*** Begin section ***

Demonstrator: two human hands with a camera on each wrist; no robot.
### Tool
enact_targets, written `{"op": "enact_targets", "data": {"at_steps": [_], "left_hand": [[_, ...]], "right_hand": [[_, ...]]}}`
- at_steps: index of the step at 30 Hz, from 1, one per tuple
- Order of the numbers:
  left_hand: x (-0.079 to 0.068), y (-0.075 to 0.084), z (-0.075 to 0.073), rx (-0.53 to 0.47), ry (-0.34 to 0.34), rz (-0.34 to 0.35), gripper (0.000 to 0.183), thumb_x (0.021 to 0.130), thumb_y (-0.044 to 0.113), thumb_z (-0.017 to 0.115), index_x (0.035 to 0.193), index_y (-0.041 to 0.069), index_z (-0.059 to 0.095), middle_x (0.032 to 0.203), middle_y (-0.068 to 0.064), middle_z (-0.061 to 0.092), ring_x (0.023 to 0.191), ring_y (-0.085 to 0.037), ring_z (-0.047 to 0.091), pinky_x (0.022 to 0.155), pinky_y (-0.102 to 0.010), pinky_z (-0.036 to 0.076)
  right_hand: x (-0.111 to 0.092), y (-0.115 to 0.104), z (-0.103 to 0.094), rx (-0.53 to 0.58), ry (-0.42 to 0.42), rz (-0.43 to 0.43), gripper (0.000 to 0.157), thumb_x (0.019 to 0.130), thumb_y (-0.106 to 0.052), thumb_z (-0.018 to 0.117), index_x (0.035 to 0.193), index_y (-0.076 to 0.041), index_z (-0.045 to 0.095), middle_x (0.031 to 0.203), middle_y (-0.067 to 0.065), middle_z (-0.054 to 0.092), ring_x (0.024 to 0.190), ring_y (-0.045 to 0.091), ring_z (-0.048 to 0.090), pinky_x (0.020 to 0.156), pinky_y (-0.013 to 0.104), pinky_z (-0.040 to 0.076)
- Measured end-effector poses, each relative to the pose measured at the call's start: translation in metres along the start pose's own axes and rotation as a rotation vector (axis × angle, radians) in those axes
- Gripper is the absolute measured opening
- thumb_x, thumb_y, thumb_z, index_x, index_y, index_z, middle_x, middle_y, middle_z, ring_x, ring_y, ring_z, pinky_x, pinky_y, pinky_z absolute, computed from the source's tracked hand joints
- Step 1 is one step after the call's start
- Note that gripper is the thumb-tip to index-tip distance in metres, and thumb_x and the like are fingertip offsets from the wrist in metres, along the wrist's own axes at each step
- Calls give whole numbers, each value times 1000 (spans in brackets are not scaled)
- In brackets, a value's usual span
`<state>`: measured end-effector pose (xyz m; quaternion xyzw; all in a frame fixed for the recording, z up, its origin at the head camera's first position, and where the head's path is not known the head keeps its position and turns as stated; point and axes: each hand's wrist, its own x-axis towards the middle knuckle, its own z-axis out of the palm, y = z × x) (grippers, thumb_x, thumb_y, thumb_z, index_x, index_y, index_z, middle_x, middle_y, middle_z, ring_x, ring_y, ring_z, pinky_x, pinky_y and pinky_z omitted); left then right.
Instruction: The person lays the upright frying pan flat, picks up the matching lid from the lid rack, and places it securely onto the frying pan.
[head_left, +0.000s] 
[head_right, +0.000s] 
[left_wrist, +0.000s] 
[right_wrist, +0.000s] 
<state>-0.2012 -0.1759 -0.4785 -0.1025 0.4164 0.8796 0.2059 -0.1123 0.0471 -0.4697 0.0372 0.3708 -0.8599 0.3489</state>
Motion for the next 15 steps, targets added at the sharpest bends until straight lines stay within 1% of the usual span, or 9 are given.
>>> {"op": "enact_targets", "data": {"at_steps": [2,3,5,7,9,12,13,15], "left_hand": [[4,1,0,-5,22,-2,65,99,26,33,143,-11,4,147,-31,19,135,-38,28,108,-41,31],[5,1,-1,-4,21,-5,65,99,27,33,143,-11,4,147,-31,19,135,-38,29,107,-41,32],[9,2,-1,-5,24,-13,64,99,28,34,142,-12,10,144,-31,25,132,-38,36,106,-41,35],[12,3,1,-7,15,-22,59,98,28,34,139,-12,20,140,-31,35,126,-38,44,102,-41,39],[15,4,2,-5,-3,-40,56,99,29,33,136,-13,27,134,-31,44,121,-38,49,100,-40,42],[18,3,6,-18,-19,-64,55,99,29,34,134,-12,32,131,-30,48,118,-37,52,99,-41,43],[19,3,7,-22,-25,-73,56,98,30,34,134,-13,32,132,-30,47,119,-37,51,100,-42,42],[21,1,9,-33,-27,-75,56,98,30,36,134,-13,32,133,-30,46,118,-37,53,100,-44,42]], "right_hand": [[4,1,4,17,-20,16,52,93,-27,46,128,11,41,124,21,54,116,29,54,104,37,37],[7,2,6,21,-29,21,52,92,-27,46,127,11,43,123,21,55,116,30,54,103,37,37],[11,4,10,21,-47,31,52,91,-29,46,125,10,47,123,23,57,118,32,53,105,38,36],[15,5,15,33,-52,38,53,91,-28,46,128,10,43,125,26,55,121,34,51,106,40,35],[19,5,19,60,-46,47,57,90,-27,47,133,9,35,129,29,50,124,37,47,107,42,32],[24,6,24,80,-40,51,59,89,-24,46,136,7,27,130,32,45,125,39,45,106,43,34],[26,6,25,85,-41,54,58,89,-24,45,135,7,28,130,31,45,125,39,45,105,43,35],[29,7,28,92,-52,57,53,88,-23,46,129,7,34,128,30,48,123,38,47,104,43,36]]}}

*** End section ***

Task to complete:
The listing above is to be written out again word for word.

Written reply:
Demonstrator: two human hands with a camera on each wrist; no robot.
### Tool
enact_targets, written `{"op": "enact_targets", "data": {"at_steps": [_], "left_hand": [[_, ...]], "right_hand": [[_, ...]]}}`
- at_steps: index of the step at 30 Hz, from 1, one per tuple
- Order of the numbers:
  left_hand: x (-0.079 to 0.068), y (-0.075 to 0.084), z (-0.075 to 0.073), rx (-0.53 to 0.47), ry (-0.34 to 0.34), rz (-0.34 to 0.35), gripper (0.000 to 0.183), thumb_x (0.021 to 0.130), thumb_y (-0.044 to 0.113), thumb_z (-0.017 to 0.115), index_x (0.035 to 0.193), index_y (-0.041 to 0.069), index_z (-0.059 to 0.095), middle_x (0.032 to 0.203), middle_y (-0.068 to 0.064), middle_z (-0.061 to 0.092), ring_x (0.023 to 0.191), ring_y (-0.085 to 0.037), ring_z (-0.047 to 0.091), pinky_x (0.022 to 0.155), pinky_y (-0.102 to 0.010), pinky_z (-0.036 to 0.076)
  right_hand: x (-0.111 to 0.092), y (-0.115 to 0.104), z (-0.103 to 0.094), rx (-0.53 to 0.58), ry (-0.42 to 0.42), rz (-0.43 to 0.43), gripper (0.000 to 0.157), thumb_x (0.019 to 0.130), thumb_y (-0.106 to 0.052), thumb_z (-0.018 to 0.117), index_x (0.035 to 0.193), index_y (-0.076 to 0.041), index_z (-0.045 to 0.095), middle_x (0.031 to 0.203), middle_y (-0.067 to 0.065), middle_z (-0.054 to 0.092), ring_x (0.024 to 0.190), ring_y (-0.045 to 0.091), ring_z (-0.048 to 0.090), pinky_x (0.020 to 0.156), pinky_y (-0.013 to 0.104), pinky_z (-0.040 to 0.076)
- Measured end-effector poses, each relative to the pose measured at the call's start: translation in metres along the start pose's own axes and rotation as a rotation vector (axis × angle, radians) in those axes
- Gripper is the absolute measured opening
- thumb_x, thumb_y, thumb_z, index_x, index_y, index_z, middle_x, middle_y, middle_z, ring_x, ring_y, ring_z, pinky_x, pinky_y, pinky_z absolute, computed from the source's tracked hand joints
- Step 1 is one step after the call's start
- Note that gripper is the thumb-tip to index-tip distance in metres, and thumb_x and the like are fingertip offsets from the wrist in metres, along the wrist's own axes at each step
- Calls give whole numbers, each value times 1000 (spans in brackets are not scaled)
- In brackets, a value's usual span
`<state>`: measured end-effector pose (xyz m; quaternion xyzw; all in a frame fixed for the recording, z up, its origin at the head camera's first position, and where the head's path is not known the head keeps its position and turns as stated; point and axes: each hand's wrist, its own x-axis towards the middle knuckle, its own z-axis out of the palm, y = z × x) (grippers, thumb_x, thumb_y, thumb_z, index_x, index_y, index_z, middle_x, middle_y, middle_z, ring_x, ring_y, ring_z, pinky_x, pinky_y and pinky_z omitted); left then right.
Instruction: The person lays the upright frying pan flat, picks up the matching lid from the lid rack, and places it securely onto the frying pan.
[head_left, +0.000s] 
[head_right, +0.000s] 
[left_wrist, +0.000s] 
[right_wrist, +0.000s] 
<state>-0.2012 -0.1759 -0.4785 -0.1025 0.4164 0.8796 0.2059 -0.1123 0.0471 -0.4697 0.0372 0.3708 -0.8599 0.3489</state>
Motion for the next 15 steps, targets added at the sharpest bends until straight lines stay within 1% of the usual span, or 9 are given.
>>> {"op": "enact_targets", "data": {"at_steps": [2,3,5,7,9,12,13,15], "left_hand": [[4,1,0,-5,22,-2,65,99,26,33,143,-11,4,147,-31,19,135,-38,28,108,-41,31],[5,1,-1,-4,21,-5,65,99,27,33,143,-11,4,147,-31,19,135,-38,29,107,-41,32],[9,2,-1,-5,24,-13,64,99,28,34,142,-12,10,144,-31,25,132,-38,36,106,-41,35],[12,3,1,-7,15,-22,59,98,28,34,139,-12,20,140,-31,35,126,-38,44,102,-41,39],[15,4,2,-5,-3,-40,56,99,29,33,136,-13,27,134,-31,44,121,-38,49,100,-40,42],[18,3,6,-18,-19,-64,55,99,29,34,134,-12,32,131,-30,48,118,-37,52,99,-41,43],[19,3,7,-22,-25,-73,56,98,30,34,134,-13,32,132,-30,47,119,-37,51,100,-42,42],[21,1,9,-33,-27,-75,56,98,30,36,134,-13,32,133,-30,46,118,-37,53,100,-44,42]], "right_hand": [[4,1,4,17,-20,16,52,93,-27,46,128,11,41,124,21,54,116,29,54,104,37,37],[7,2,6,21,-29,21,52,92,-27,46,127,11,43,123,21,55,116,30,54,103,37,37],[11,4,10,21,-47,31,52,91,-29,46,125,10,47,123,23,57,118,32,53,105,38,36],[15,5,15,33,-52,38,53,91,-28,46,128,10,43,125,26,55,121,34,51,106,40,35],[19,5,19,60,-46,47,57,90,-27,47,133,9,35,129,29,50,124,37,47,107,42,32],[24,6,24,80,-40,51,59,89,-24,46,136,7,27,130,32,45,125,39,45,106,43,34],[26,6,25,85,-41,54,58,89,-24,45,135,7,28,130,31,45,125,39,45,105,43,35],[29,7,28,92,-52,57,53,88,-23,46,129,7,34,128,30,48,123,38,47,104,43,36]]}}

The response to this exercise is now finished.